Im Comelico gehören die Wälder den "Regole",
Vereinigungen sehr alten Ursprungs, die für die Verwaltung
der Wälder zuständig sind und die Erträge
in der Gemeinschaft verteilen. Einst dienten diese Erträge
zur Deckung primärer Bedürfnisse wie Wohnung, Gesundheit,
Bildung; heute werden sie für neue Bedürfnisse
des Umweltschutzes und der Tourismusförderung verwendet.
Im Gailtal hingegen wiegt der Privatbesitz in der Form von
Höfen vieler kleiner Landwirte vor. Diese Landwirte
besitzen Wälder in der Größenordnung von
8 -10 Hektar und Weiden von ca. 15 -20 Hektar. Eine derartige
Situation begünstigt den Erhalt einer Landschaft, die
von der landwirtschaftlichen Tätigkeit geprägt
ist. Sie wird fortwährend gepflegt und ist unter ästhetischen
Gesichtspunkten in Europa fast einzigartig.
Im Comelico werden die Pflanzen zur Pflege des Waldes, entsprechend
ihrer Vitalität, geschlagen. Im Gailtal dagegen wird
der unterschiedslose Kahlschlag praktiziert, dessen Logik
den ökonomischen Bedürfnissen der Besitzer folgt.
In den Schutzgebieten genießen die Bauern eine stärkere
finanzielle Unterstützung als die Bauern des Veneto,
was zu einer höheren Ertragsleistung der Tiroler Wälder
führt. Dieser Aspekt wird jedoch im Comelico durch eine ökologische
Ertragsleistung kompensiert, die zwar keine direkte ökonomische
Entsprechung hat, jedoch nicht weniger wichtig ist.
Beides sind langfristig konsolidierte Systeme mit ihren Vor-und
Nachteilen. Zu letzteren gehören, im Comelico, die Aufgabe
der landwirtschaftlichen Aktivitäten; die Bergwiesen
werden nicht mehr gemäht, der Wald breitet sich ungeordnet
aus. Im Gailtal führt der Kahlschlag zu Flecken, die
wenig zum sonst harmonischen Gesamtbild der Landschaft passen.
Diesseits und jenseits der Alpen spielt die Holzbearbeitung
eine wichtige Rolle: im Comelico in der Form von handwerklich
arbeitenden Schreinereien mit einem hohen Qualitätsniveau,
im Gailtal durch die Verbreitung der Sägewerke.
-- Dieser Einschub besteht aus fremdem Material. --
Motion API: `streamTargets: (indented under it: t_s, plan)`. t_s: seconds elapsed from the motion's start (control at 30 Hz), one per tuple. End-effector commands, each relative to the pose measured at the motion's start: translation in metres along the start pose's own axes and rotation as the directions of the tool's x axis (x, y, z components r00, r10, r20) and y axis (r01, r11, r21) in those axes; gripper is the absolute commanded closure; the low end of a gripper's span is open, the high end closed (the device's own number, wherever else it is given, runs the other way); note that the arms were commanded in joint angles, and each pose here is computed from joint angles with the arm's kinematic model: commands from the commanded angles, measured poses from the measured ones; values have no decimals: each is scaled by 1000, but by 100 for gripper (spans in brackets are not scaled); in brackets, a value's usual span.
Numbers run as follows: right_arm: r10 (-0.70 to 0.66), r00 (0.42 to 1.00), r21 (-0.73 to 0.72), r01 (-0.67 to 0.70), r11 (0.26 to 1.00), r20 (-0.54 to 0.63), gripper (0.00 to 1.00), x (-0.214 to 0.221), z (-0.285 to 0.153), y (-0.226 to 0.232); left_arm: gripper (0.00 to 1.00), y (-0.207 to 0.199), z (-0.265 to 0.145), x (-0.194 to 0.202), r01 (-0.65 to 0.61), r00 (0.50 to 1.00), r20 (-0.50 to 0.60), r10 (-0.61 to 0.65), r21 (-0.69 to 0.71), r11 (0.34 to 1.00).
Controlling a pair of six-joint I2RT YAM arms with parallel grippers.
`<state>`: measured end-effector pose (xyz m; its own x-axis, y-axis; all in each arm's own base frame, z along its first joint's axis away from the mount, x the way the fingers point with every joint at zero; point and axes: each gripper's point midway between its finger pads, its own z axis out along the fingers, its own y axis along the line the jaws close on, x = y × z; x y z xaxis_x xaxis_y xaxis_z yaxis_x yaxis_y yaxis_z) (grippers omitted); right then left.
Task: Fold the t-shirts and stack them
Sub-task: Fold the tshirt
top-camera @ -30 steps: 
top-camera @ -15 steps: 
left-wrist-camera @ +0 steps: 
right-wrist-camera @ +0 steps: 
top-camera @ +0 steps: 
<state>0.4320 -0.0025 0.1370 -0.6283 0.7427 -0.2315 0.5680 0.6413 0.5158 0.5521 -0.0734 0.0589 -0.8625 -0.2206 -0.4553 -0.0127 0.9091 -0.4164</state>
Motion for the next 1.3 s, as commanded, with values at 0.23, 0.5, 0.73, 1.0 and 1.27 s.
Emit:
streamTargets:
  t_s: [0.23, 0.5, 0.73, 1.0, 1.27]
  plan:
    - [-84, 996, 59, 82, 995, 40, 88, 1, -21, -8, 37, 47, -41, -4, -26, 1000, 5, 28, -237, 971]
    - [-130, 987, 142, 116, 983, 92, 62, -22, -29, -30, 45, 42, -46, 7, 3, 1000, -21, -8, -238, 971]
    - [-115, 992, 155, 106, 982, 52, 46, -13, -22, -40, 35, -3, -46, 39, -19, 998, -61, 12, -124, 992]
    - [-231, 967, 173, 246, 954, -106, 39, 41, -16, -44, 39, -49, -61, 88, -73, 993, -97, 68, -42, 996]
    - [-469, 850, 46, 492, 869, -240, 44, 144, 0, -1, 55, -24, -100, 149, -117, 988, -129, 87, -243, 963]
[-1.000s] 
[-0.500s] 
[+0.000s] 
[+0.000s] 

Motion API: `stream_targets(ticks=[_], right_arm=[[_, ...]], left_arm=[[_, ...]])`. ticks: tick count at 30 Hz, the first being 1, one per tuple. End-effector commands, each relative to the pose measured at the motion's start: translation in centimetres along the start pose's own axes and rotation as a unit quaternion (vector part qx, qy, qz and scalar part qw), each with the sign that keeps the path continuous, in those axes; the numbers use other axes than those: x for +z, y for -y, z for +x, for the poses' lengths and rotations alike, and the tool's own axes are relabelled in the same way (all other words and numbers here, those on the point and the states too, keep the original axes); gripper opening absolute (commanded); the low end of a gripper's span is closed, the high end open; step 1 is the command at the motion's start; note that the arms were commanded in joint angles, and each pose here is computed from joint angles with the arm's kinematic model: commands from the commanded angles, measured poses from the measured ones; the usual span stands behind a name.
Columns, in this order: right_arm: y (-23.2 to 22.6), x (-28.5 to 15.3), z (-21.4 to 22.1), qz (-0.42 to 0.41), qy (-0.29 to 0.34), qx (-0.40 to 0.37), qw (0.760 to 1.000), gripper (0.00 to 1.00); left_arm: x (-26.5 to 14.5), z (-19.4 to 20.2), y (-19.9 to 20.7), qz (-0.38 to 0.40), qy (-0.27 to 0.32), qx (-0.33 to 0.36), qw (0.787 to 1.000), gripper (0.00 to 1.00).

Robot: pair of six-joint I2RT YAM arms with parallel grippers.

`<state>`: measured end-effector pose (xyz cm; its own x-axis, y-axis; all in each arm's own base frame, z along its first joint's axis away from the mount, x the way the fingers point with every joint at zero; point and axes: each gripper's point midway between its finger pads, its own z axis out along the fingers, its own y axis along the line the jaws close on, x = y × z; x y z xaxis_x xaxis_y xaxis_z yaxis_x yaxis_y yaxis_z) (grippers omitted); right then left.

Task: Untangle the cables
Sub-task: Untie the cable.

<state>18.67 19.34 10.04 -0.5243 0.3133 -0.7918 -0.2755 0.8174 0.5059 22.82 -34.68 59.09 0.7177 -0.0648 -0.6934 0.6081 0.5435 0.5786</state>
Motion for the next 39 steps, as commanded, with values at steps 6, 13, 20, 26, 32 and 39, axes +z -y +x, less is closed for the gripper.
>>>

Das
Studium dieser Ähnlichkeiten und Unterschiede, so lautet
das Ziel dieses INTERREG-Projektes, kann helfen, in beiden
Tälern die beste Art und Weise zu finden, die Wälder
und den Raum zu verwalten und zu ordnen, die Kontakte zwischen
Akteuren, Technikern und Vertretern der Verwaltungen herstellen
und so eine ökonomische Entwicklung zu garantieren,
die möglichst kompatibel ist mit dem Ökosystem.